### Exercise inputs
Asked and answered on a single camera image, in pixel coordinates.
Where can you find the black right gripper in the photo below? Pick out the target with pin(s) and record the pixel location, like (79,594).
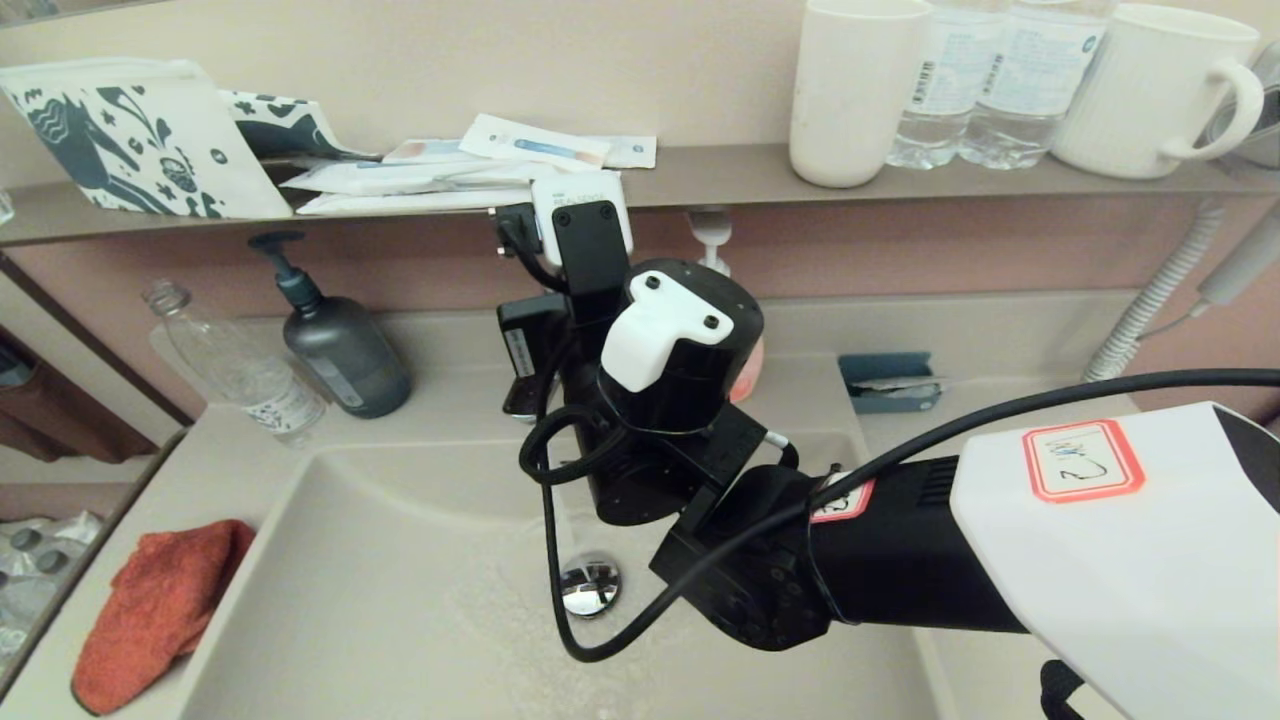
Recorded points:
(700,370)

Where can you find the chrome sink faucet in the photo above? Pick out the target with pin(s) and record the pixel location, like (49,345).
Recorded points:
(525,400)

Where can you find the orange cleaning cloth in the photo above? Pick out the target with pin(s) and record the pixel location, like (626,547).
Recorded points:
(160,610)

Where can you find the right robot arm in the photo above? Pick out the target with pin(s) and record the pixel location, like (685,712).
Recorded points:
(1150,580)

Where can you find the beige wash basin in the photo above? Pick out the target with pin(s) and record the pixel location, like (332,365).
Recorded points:
(350,600)

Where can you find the pink soap pump bottle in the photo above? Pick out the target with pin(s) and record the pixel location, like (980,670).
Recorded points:
(712,235)

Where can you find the blue soap dish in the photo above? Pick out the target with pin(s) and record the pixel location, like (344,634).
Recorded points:
(885,365)

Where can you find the small white sachet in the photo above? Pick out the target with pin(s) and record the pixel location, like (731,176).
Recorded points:
(632,151)

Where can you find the chrome drain stopper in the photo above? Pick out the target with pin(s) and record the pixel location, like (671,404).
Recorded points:
(597,590)

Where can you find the white toothbrush packet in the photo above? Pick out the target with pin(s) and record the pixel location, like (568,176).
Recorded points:
(540,145)

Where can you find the white plastic tumbler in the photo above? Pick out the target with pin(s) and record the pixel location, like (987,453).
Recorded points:
(850,100)

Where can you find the white packet blue print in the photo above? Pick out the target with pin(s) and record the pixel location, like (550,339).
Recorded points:
(420,176)

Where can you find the pinkish small packet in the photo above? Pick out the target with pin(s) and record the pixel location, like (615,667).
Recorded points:
(425,150)

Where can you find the dark grey pump bottle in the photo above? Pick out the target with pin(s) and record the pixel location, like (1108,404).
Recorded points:
(345,360)

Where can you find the clear water bottle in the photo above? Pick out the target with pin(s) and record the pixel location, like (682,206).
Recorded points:
(940,90)
(1035,90)

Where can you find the clear empty plastic bottle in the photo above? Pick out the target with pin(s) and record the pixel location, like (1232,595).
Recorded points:
(235,370)

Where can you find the small patterned toiletry pouch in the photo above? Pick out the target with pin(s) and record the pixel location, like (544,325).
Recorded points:
(290,122)

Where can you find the white ribbed mug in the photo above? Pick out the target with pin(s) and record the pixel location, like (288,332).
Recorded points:
(1135,100)

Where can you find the grey hair dryer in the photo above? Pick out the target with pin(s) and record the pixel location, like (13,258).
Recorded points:
(1245,265)

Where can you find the beige cabinet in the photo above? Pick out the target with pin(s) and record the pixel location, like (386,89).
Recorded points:
(1255,480)

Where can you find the large patterned toiletry pouch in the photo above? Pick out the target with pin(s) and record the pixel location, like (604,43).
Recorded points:
(130,140)

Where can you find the chrome dryer holder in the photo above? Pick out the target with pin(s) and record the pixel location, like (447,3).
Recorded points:
(1270,140)

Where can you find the brown fabric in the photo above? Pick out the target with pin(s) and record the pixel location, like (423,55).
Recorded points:
(70,420)

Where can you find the clear drinking glass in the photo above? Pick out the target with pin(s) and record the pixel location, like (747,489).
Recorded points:
(5,205)

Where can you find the grey wall shelf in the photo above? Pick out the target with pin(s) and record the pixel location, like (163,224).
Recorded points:
(720,178)

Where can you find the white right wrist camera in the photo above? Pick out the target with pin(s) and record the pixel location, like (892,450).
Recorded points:
(548,195)

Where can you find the wall mirror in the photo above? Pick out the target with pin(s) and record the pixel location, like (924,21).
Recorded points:
(40,8)

### Task description
I'd like the records above given again exactly, please, without the pictures.

### Written solution
Asked and answered on a single camera image, in pixel coordinates.
Where can you find the black right gripper in the photo below? Pick out the target with pin(s) and record the pixel location, like (79,594).
Recorded points:
(700,370)

Where can you find the chrome sink faucet in the photo above? Pick out the target with pin(s) and record the pixel location, like (49,345).
Recorded points:
(525,400)

Where can you find the orange cleaning cloth in the photo above? Pick out the target with pin(s) and record the pixel location, like (626,547).
Recorded points:
(160,610)

Where can you find the right robot arm in the photo above? Pick out the target with pin(s) and record the pixel location, like (685,712).
Recorded points:
(1150,580)

Where can you find the beige wash basin in the photo above? Pick out the target with pin(s) and record the pixel location, like (332,365).
Recorded points:
(350,600)

Where can you find the pink soap pump bottle in the photo above? Pick out the target with pin(s) and record the pixel location, like (980,670).
Recorded points:
(712,235)

Where can you find the blue soap dish in the photo above? Pick out the target with pin(s) and record the pixel location, like (344,634).
Recorded points:
(885,365)

Where can you find the small white sachet in the photo above? Pick out the target with pin(s) and record the pixel location, like (731,176).
Recorded points:
(632,151)

Where can you find the chrome drain stopper in the photo above? Pick out the target with pin(s) and record the pixel location, like (671,404).
Recorded points:
(597,590)

Where can you find the white toothbrush packet in the photo above? Pick out the target with pin(s) and record the pixel location, like (568,176).
Recorded points:
(540,145)

Where can you find the white plastic tumbler in the photo above? Pick out the target with pin(s) and record the pixel location, like (987,453).
Recorded points:
(850,100)

Where can you find the white packet blue print in the photo above? Pick out the target with pin(s) and record the pixel location, like (550,339).
Recorded points:
(420,176)

Where can you find the pinkish small packet in the photo above? Pick out the target with pin(s) and record the pixel location, like (615,667).
Recorded points:
(425,150)

Where can you find the dark grey pump bottle in the photo above? Pick out the target with pin(s) and record the pixel location, like (1108,404).
Recorded points:
(345,360)

Where can you find the clear water bottle in the photo above? Pick out the target with pin(s) and record the pixel location, like (682,206).
Recorded points:
(940,90)
(1035,90)

Where can you find the clear empty plastic bottle in the photo above? Pick out the target with pin(s) and record the pixel location, like (1232,595).
Recorded points:
(235,370)

Where can you find the small patterned toiletry pouch in the photo above? Pick out the target with pin(s) and record the pixel location, like (544,325).
Recorded points:
(290,122)

Where can you find the white ribbed mug in the photo above? Pick out the target with pin(s) and record the pixel location, like (288,332).
Recorded points:
(1135,100)

Where can you find the grey hair dryer in the photo above? Pick out the target with pin(s) and record the pixel location, like (13,258).
Recorded points:
(1245,265)

Where can you find the beige cabinet in the photo above? Pick out the target with pin(s) and record the pixel location, like (386,89).
Recorded points:
(1255,480)

Where can you find the large patterned toiletry pouch in the photo above? Pick out the target with pin(s) and record the pixel location, like (604,43).
Recorded points:
(130,140)

Where can you find the chrome dryer holder in the photo above? Pick out the target with pin(s) and record the pixel location, like (447,3).
Recorded points:
(1270,140)

Where can you find the brown fabric in the photo above? Pick out the target with pin(s) and record the pixel location, like (423,55).
Recorded points:
(70,420)

Where can you find the clear drinking glass in the photo above? Pick out the target with pin(s) and record the pixel location, like (747,489).
Recorded points:
(5,205)

Where can you find the grey wall shelf in the photo above? Pick out the target with pin(s) and record the pixel location, like (163,224).
Recorded points:
(720,178)

Where can you find the white right wrist camera in the photo above? Pick out the target with pin(s) and record the pixel location, like (892,450).
Recorded points:
(548,195)

Where can you find the wall mirror in the photo above? Pick out the target with pin(s) and record the pixel location, like (924,21).
Recorded points:
(40,8)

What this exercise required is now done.